Further, the SDM facilitates collective contributions of the funded projects to IPSI and the global goals by sharing experience among projects and generating meta-knowledge on SEPLS.
Figure 2. Scope of the SDM
1As the Post-2020 Global Biodiversity Framework is still under consideration by CBD due to the postponement of COP15, this document tentatively refers to the Aichi Biodiversity Targets. These, however, will be replaced by the Post-2020 Global Biodiversity Framework upon its adoption by CBD COP15. Likewise, the provisional SDM priority areas will be replaced by the new IPSI Strategy and Plan of Action once determined.
There are four types of projects in the SDM as seen below. The recipients select one of them in line with their project objectives:
- On-site actions: e.g. community-based conservation; sustainable practices; alternative livelihoods; technology application; and tree planting
- Partnership building: e.g., institutionalisation; scaling-up or out; multi-stakeholder platforms; community of practitioners; and experience sharing
- Research: e.g. Satoyama Initiative Thematic Review (SITR); baseline or evidence base for project appraisal; peer-reviewed papers; and books
- Education: e.g. textbooks; picturebooks; e-learning; field schooling; alternative education programmes; and youth-elderly knowledge exchange
The SDM organisation is composed of three entities, the Executive Board, the Advisory Group, and the SDM Secretariat.

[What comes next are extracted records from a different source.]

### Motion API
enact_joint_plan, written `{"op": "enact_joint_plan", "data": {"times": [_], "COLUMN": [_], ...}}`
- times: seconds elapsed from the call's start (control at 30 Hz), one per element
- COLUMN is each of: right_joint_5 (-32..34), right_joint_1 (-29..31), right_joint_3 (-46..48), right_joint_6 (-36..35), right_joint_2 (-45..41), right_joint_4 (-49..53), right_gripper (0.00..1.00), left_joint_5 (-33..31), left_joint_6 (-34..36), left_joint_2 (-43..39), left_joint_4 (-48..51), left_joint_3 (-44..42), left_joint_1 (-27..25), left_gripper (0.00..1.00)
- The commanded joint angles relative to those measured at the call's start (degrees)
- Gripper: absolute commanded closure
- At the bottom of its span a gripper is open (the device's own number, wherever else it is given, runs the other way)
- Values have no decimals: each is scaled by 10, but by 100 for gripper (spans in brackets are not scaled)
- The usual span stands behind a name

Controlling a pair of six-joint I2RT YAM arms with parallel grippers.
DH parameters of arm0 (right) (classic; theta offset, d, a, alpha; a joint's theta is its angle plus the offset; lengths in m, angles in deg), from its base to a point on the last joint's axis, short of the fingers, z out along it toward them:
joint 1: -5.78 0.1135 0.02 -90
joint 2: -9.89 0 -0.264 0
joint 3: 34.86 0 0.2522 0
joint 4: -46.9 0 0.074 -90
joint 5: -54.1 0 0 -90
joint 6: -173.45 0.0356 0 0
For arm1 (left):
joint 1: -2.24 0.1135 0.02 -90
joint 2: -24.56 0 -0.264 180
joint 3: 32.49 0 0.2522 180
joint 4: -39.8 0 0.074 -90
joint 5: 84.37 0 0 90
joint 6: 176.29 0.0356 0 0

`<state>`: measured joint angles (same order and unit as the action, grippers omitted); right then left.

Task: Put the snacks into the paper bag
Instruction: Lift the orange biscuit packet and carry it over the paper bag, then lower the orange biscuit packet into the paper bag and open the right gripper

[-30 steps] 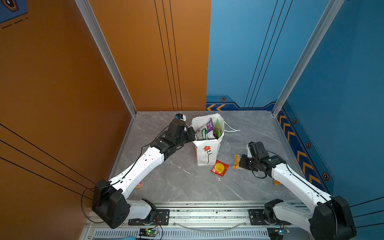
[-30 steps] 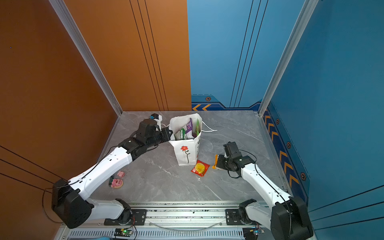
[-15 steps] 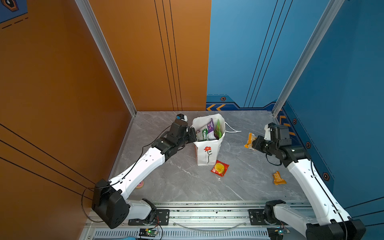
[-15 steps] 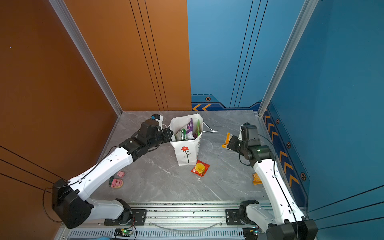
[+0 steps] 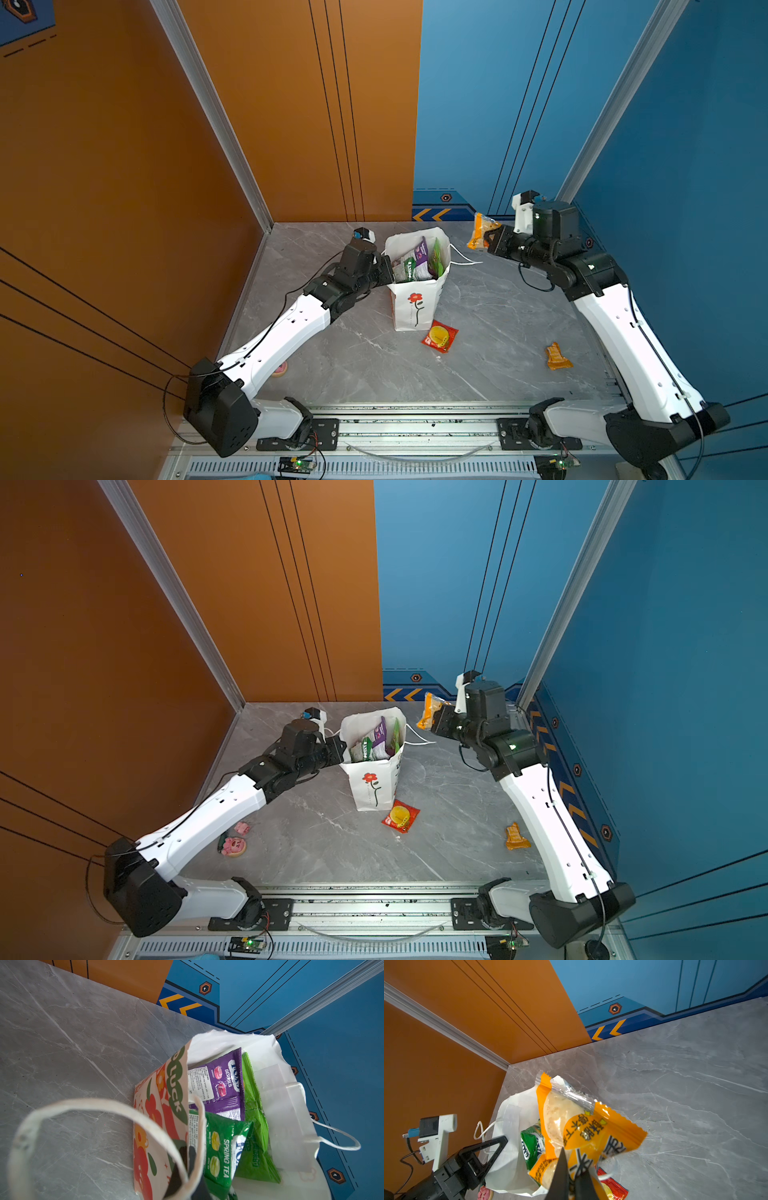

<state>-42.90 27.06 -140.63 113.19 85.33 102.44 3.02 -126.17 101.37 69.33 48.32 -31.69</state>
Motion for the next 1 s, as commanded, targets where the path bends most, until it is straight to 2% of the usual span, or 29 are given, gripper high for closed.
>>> {"op": "enact_joint_plan", "data": {"times": [0.0,0.13,0.33,0.97], "right_joint_5": [44,63,71,82], "right_joint_1": [42,91,126,151], "right_joint_3": [-41,-74,-119,-167], "right_joint_6": [-27,-43,-61,-77], "right_joint_2": [24,63,119,230], "right_joint_4": [21,31,51,87], "right_gripper": [100,100,100,100], "left_joint_5": [-10,-8,-7,5], "left_joint_6": [21,22,25,31], "left_joint_2": [-14,-13,-14,-13], "left_joint_4": [-2,-2,-4,-10], "left_joint_3": [23,25,24,25], "left_joint_1": [-9,-10,-10,-9], "left_gripper": [100,100,100,100]}}
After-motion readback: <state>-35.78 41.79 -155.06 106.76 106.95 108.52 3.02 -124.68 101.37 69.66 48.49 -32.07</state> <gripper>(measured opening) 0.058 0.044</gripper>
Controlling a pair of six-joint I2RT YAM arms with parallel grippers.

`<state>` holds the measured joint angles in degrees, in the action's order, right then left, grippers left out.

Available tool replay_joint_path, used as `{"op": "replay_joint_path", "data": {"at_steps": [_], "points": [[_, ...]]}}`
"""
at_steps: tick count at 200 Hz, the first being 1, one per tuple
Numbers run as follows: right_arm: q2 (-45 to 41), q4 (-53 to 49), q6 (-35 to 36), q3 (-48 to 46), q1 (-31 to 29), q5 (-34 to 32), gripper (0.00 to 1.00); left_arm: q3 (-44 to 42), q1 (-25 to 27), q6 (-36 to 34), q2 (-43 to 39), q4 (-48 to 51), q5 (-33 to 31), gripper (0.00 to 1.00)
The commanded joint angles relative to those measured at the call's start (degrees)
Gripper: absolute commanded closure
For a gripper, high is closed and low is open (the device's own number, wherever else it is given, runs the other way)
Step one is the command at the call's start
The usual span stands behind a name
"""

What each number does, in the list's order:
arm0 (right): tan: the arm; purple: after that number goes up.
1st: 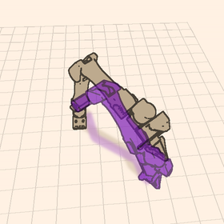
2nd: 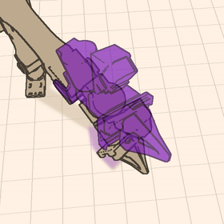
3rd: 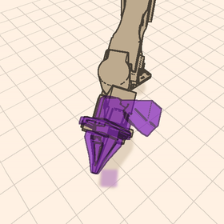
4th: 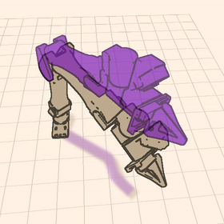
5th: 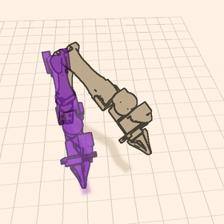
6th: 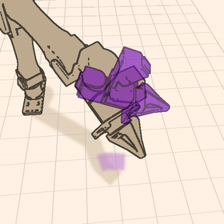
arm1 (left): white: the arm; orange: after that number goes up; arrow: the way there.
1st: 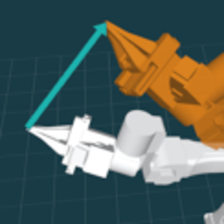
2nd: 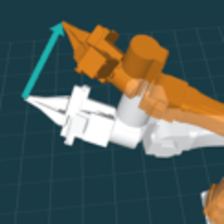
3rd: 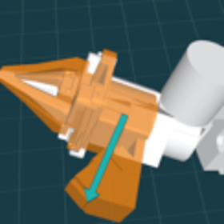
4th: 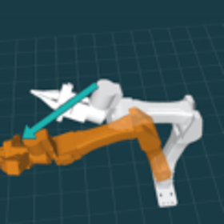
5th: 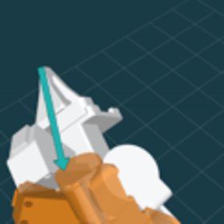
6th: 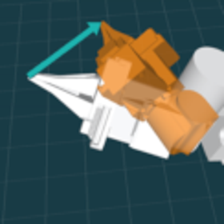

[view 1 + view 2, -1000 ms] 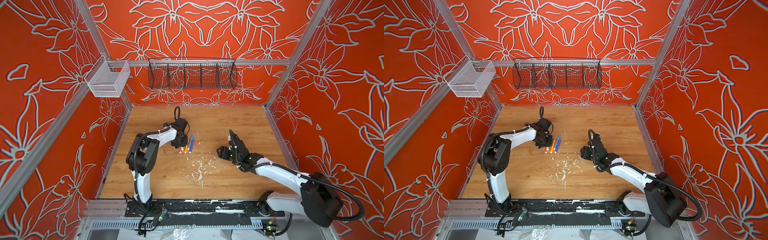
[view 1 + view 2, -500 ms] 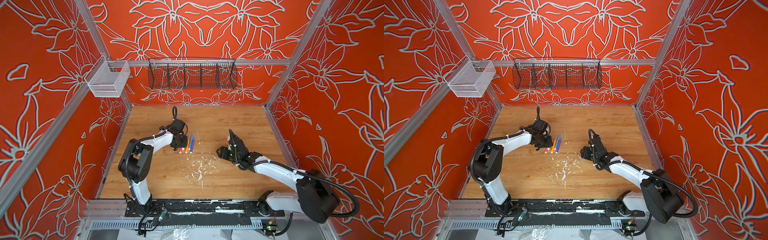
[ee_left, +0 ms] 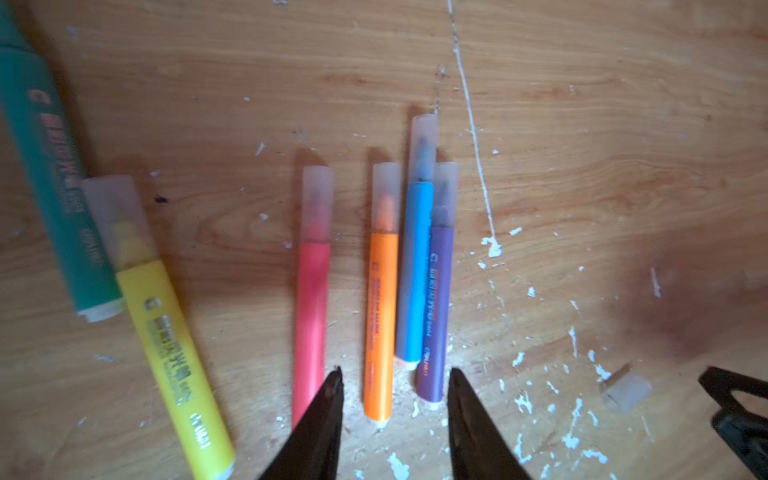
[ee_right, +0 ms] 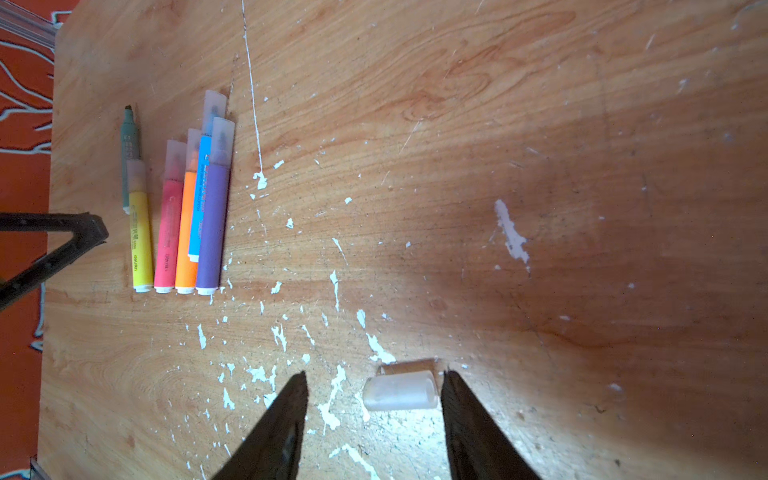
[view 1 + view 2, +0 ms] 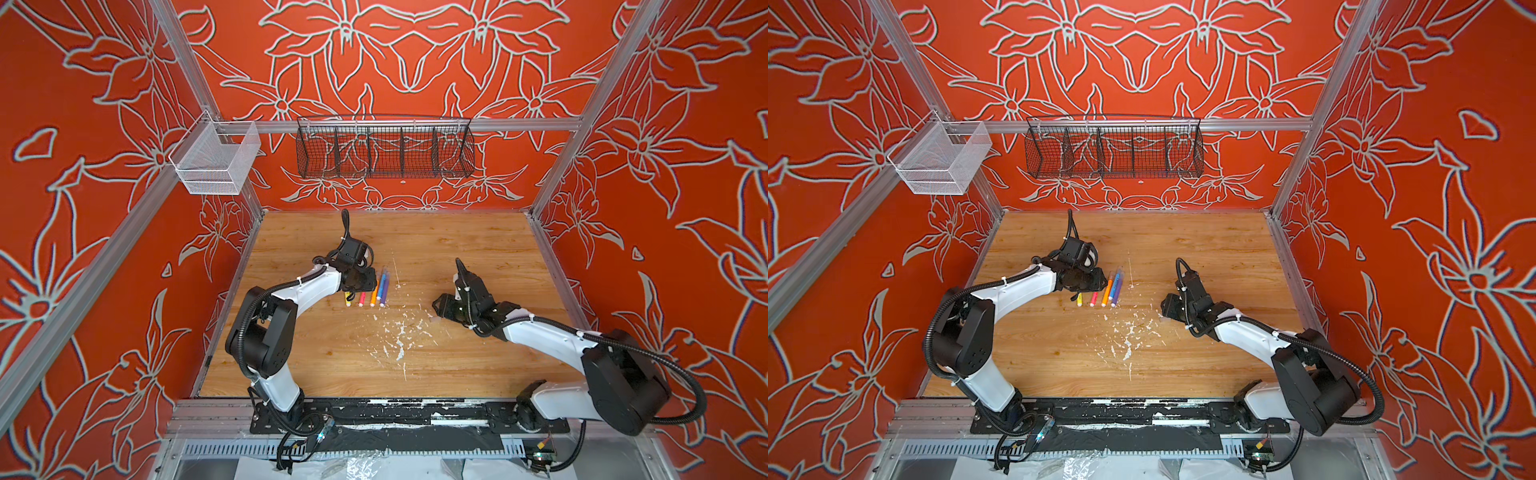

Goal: Insert the pens into the pen caps
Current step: 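Move the open left gripper over the uncapped green marker, then lower the left gripper and close it on the green marker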

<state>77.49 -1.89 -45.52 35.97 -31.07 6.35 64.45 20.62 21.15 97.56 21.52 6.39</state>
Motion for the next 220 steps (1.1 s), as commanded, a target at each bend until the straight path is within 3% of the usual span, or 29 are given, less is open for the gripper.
{"op": "replay_joint_path", "data": {"at_steps": [1,38,78,126,220], "points": [[0.81,0.48,-1.06,1.92,0.58,1.25,0.47,1.38,-0.23,1.82,-0.49,4.46,-9.89,0.6],[1.16,0.75,-1.12,2.09,0.66,2.06,0.48,1.65,-1.69,1.8,-0.65,5.11,-17.78,0.6],[1.29,1.01,-1.0,2.13,0.66,2.97,0.5,4.75,-6.19,1.53,3.36,7.56,-19.12,0.68],[2.2,1.5,-1.32,2.26,0.66,4.27,0.51,8.2,-8.4,-0.28,8.09,9.65,-18.81,0.68],[5.12,1.63,-1.41,3.39,0.68,6.47,0.53,14.83,-9.84,-0.07,16.72,14.78,-12.31,0.69]]}}
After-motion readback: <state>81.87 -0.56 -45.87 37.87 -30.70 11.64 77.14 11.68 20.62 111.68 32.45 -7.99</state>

The Executive Board is responsible for making decisions on, and supervising the implementation of, the SDM. This includes the selection of projects, review and evaluation of achievements, and dissemination of information on the SDM.
It is represented by the following organisations:
Ministry of the Environment of Japan (MOEJ)visit website
The United Nations University Institute for the Advanced Study of Sustainability (UNU-IAS)visit website
The Institute for Global Environmental Strategies (IGES)visit website
The Advisory Group provides advice on the design of the SDM. Their advice helps ensure the relevance of SDM projects to the IPSI Strategy and Plan of Action and other global frameworks including the Aichi Biodiversity Targets and the Sustainable Development Goals (SDGs). They also advise on the compilation and dissemination of SDM outcomes.
The following members of the Advisory Group have been appointed by the Executive Board:
- IPSI members with relevant experience and qualification in similar grant management and activities of the CBD, and
- the Chair of the IPSI Steering Committee
The SDM Secretariat is mandated to implement SDM operations including, but not limited to, the tasks listed below. These tasks are subject to the decisions made by the Executive Board and implemented under its supervision.
- Planning and implementing the SDM project selection process
- Contracting and disbursing funds to the selected Grant recipients
- Monitoring and evaluating the SDM projects
- Collecting, organizing and disseminating knowledge generated by the SDM projects
- Reporting on the above activities to the Executive Board
The Secretariat staff are staff of the following organisations:
- Institute for Global Environmental Strategies (IGES)
- United Nations University Institute for the Advanced Study of Sustainability (UNU-IAS)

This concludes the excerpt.